▶ Work instruction
The response should consist of the records, reproduced exactly.
The data below:
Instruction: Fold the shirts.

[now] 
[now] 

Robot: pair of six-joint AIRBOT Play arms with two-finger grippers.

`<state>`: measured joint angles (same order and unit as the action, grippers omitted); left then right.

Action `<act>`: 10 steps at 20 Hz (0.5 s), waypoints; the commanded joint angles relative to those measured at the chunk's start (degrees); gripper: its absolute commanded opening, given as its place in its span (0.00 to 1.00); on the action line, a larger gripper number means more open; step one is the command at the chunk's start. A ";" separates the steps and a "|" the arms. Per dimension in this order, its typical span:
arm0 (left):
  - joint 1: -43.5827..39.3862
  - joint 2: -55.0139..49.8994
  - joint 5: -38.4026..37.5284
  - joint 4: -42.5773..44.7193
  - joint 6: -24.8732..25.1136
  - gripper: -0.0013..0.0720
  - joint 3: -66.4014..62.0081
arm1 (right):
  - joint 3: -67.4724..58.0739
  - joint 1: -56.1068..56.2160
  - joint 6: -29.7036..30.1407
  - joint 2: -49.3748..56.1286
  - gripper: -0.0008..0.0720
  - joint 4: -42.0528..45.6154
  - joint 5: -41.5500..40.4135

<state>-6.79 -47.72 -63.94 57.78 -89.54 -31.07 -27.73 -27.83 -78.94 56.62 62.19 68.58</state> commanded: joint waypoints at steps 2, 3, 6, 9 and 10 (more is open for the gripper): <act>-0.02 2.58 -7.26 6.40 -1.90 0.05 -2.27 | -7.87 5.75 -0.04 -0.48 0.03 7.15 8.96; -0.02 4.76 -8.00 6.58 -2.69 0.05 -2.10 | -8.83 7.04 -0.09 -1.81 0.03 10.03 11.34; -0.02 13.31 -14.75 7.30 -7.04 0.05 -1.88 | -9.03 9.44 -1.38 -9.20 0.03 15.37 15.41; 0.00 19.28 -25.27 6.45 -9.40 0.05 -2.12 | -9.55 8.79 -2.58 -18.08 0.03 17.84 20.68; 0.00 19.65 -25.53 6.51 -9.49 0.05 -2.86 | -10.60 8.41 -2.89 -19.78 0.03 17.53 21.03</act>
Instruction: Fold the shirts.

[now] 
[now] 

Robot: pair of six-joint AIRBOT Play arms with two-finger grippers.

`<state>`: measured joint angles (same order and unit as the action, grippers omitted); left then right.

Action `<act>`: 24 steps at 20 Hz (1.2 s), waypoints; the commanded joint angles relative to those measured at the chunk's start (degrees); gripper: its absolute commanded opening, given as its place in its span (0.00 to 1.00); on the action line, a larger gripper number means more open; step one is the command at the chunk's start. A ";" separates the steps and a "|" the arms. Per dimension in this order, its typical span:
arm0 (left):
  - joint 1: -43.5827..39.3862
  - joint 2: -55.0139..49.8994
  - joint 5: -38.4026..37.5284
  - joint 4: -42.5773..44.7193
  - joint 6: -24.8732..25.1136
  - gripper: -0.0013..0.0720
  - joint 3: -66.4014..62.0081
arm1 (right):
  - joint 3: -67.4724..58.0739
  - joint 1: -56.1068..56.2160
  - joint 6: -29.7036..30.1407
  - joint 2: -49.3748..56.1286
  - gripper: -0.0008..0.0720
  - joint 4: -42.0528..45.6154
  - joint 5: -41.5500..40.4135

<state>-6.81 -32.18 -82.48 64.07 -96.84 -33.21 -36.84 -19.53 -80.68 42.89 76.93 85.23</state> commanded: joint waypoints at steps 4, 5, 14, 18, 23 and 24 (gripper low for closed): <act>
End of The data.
▶ Result of this exercise
Instruction: Fold the shirts.

[now] 
[now] 

Robot: pair of six-joint AIRBOT Play arms with two-finger grippers.

`<state>`: measured joint angles (same order and unit as the action, grippers omitted); left then right.

Action `<act>`: 10 steps at 20 Hz (0.5 s), waypoints; the commanded joint angles relative to those measured at the chunk's start (degrees); gripper: its absolute commanded opening, given as its place in its span (0.00 to 1.00); on the action line, a larger gripper number means more open; step one is the command at the chunk's start. A ";" separates the steps and a "|" the arms. Per dimension in this order, its typical span:
arm0 (left):
  - joint 1: -43.5827..39.3862
  - joint 2: -55.0139..49.8994
  - joint 5: -38.4026..37.5284
  - joint 4: -42.5773..44.7193
  - joint 6: -24.8732..25.1136
  - gripper: -0.0013..0.0720
  - joint 3: -66.4014..62.0081
arm1 (right):
  - joint 3: -67.4724..58.0739
  - joint 1: -56.1068..56.2160
  - joint 6: -29.7036..30.1407
  - joint 2: -49.3748..56.1286
  - gripper: -0.0008..0.0720
  - joint 4: -42.0528..45.6154
  - joint 5: -41.5500..40.4135

<state>-6.79 -47.72 -63.94 57.78 -89.54 -31.07 -27.73 -27.83 -78.94 56.62 62.19 68.58</state> commanded: joint waypoints at steps 2, 3, 6, 9 and 10 (more is open for the gripper): <act>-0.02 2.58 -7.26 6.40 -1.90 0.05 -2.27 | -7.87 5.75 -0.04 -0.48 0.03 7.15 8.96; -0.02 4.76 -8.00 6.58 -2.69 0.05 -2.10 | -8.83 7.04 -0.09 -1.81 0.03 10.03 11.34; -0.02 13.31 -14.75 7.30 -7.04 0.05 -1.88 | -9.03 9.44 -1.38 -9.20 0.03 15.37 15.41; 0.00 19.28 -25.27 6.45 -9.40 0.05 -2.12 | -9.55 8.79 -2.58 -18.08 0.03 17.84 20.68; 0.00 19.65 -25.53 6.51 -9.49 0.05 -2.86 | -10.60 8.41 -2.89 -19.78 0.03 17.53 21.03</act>
Instruction: Fold the shirts.

[now] 
[now] 

Robot: pair of six-joint AIRBOT Play arms with two-finger grippers.

`<state>`: measured joint angles (same order and unit as the action, grippers omitted); left then right.

Action `<act>`: 24 steps at 20 Hz (1.2 s), waypoints; the commanded joint angles relative to those measured at the chunk's start (degrees); gripper: its absolute commanded opening, given as its place in its span (0.00 to 1.00); on the action line, a larger gripper number means more open; step one is the command at the chunk's start. A ";" separates the steps and a "|" the arms. Per dimension in this order, its typical span:
arm0 (left):
  - joint 1: -43.5827..39.3862
  - joint 2: -55.0139..49.8994
  - joint 5: -38.4026..37.5284
  - joint 4: -42.5773..44.7193
  - joint 6: -24.8732..25.1136
  - gripper: -0.0013..0.0720
  - joint 3: -66.4014..62.0081
arm1 (right):
  - joint 3: -67.4724..58.0739
  - joint 1: -56.1068..56.2160
  - joint 6: -29.7036..30.1407
  - joint 2: -49.3748..56.1286
  - gripper: -0.0008..0.0720
  - joint 4: -42.0528..45.6154
  - joint 5: -41.5500..40.4135

<state>-6.81 -32.18 -82.48 64.07 -96.84 -33.21 -36.84 -19.53 -80.68 42.89 76.93 85.23</state> commanded: joint waypoints at steps 4, 5, 14, 18, 23 and 24 (gripper low for closed): <act>

That is the complete answer to the exercise.